→ Task prompt: Repeat the listing exactly. The images do not belong in the copy.

:::

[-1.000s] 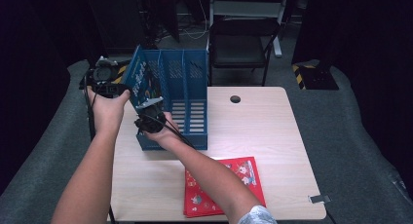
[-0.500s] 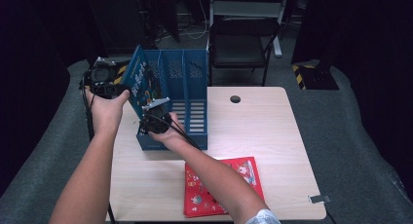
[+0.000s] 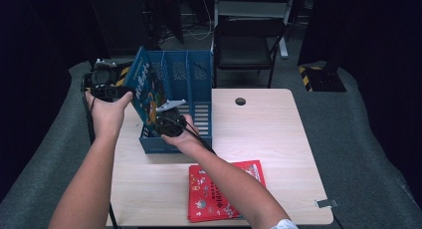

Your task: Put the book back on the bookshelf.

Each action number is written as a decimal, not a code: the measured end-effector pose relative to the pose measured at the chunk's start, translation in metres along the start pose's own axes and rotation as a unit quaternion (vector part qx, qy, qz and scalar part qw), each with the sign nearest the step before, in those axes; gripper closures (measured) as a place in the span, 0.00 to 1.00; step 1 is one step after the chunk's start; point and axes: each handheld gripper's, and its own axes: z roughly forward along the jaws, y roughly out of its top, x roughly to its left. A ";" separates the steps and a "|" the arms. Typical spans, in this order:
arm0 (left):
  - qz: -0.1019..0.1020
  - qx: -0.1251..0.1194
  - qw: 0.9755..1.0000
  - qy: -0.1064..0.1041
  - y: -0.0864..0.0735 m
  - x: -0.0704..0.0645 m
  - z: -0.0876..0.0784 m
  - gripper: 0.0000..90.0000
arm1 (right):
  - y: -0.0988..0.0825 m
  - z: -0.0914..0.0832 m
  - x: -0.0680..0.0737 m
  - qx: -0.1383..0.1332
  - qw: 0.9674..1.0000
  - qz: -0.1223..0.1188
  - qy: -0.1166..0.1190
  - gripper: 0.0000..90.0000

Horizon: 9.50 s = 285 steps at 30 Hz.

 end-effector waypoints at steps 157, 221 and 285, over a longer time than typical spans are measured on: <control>0.307 0.068 0.911 -0.266 -0.272 -0.119 0.058 0.38 | -0.253 -0.232 -0.027 0.053 0.983 0.034 -0.170 0.19; 0.185 0.111 0.938 -0.271 -0.282 -0.092 0.063 0.33 | -0.252 -0.238 -0.033 0.064 0.976 0.154 -0.143 0.36; 0.111 0.136 0.939 -0.296 -0.287 -0.061 0.067 0.28 | -0.240 -0.216 -0.037 0.056 0.983 0.143 -0.105 0.36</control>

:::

→ Answer space:
[-1.000s] 
[-0.500s] 
[+0.000s] 

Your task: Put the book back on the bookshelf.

Each action number is written as a decimal, not a code: the measured end-effector pose relative to the pose measured at the chunk's start, translation in metres along the start pose's own axes and rotation as a unit quaternion (vector part qx, qy, qz and scalar part qw), each with the sign nearest the step before, in those axes; gripper closures (measured) as a place in the span, 0.00 to 1.00; step 1 is one step after the chunk's start; point and axes: each handheld gripper's, and its own axes: z roughly forward along the jaws, y roughly out of its top, x roughly to its left. A ";" separates the steps and a "|" the arms. Typical spans, in this order:
arm0 (left):
  - qz: -0.1019..0.1020
  - qx: -0.1251..0.1194
  - qw: 0.9755..1.0000
  - qy: -0.1064..0.1041
  - y: -0.0864..0.0735 m
  - x: -0.0704..0.0645 m
  - z: -0.0876..0.0784 m
  - gripper: 0.0000..90.0000
arm1 (right):
  - y: -0.0988..0.0825 m
  - z: -0.0914..0.0832 m
  - x: -0.0680..0.0737 m
  - qx: -0.1383..0.1332
  - qw: 0.9674..1.0000
  - qz: -0.1223..0.1188
  - qy: -0.1166..0.1190
  - gripper: 0.0000..90.0000

Horizon: 9.50 s = 285 steps at 30 Hz.

 end-effector waypoints at steps 157, 221 and 285, over a longer time than typical spans are measured on: <control>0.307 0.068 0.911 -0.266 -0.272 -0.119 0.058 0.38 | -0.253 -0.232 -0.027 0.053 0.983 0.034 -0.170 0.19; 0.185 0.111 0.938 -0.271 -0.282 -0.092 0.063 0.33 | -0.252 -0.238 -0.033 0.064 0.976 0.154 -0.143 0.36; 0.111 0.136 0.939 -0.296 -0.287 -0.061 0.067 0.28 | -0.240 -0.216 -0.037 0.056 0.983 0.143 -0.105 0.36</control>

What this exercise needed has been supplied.